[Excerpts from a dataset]
- Opening Delimiter -
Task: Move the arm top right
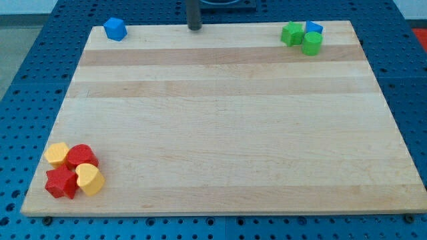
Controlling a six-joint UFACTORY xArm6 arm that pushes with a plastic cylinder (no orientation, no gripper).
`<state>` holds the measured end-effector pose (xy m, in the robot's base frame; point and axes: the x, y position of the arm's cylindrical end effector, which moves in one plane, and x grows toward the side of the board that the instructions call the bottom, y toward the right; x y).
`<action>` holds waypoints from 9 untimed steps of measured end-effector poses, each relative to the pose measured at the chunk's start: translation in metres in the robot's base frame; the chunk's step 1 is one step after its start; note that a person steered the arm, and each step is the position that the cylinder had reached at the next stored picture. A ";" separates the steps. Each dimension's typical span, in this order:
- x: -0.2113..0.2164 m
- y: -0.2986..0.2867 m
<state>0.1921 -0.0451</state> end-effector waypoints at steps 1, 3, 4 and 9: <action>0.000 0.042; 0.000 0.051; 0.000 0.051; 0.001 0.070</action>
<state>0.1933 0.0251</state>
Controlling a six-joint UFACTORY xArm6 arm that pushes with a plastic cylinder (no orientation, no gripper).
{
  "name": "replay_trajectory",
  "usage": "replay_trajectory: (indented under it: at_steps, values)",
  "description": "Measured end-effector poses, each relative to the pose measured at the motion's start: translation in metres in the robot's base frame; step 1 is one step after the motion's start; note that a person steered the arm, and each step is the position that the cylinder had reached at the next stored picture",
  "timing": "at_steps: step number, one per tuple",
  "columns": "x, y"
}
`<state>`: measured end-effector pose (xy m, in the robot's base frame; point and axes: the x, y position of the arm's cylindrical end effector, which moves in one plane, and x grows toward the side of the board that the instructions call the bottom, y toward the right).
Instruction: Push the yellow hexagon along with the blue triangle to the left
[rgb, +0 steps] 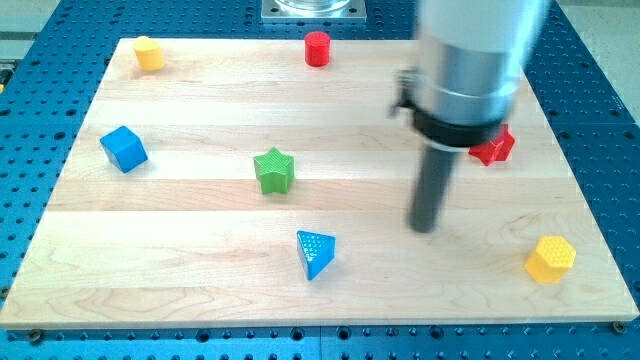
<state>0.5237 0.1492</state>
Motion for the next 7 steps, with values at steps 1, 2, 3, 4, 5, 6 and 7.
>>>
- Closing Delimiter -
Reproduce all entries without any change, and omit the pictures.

Task: Move the arm top right
Controlling a six-joint UFACTORY xArm6 arm that pushes with a plastic cylinder (no orientation, no gripper).
`<state>` holds the measured end-effector pose (xy m, in the robot's base frame; point and axes: the x, y position of the arm's cylindrical end effector, which moves in one plane, and x grows toward the side of the board that the instructions call the bottom, y toward the right; x y).
`<action>` holds waypoints from 9 untimed steps of measured end-effector poses, each relative to the pose measured at the chunk's start: translation in metres in the robot's base frame; the chunk's step 1 is one step after its start; note that a person steered the arm, and each step is the position that the cylinder had reached at the next stored picture. A ";" separates the steps. Each dimension's typical span, in this order:
- x: -0.2113..0.2164 m
- y: -0.2986..0.2867 m
<state>0.1921 -0.0451</state> end-effector waypoints at steps 1, 3, 4 and 9: <action>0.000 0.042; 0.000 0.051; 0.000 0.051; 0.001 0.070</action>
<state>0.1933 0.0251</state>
Controlling a six-joint UFACTORY xArm6 arm that pushes with a plastic cylinder (no orientation, no gripper).
{
  "name": "replay_trajectory",
  "usage": "replay_trajectory: (indented under it: at_steps, values)",
  "description": "Measured end-effector poses, each relative to the pose measured at the motion's start: translation in metres in the robot's base frame; step 1 is one step after the motion's start; note that a person steered the arm, and each step is the position that the cylinder had reached at the next stored picture",
  "timing": "at_steps: step number, one per tuple",
  "columns": "x, y"
}
`<state>`: measured end-effector pose (xy m, in the robot's base frame; point and axes: the x, y position of the arm's cylindrical end effector, which moves in one plane, and x grows toward the side of the board that the instructions call the bottom, y toward the right).
Instruction: Push the yellow hexagon along with the blue triangle to the left
[rgb, +0 steps] 
<state>0.5237 0.1492</state>
Motion for the next 7 steps, with values at steps 1, 2, 3, 4, 5, 6 and 7.
>>>

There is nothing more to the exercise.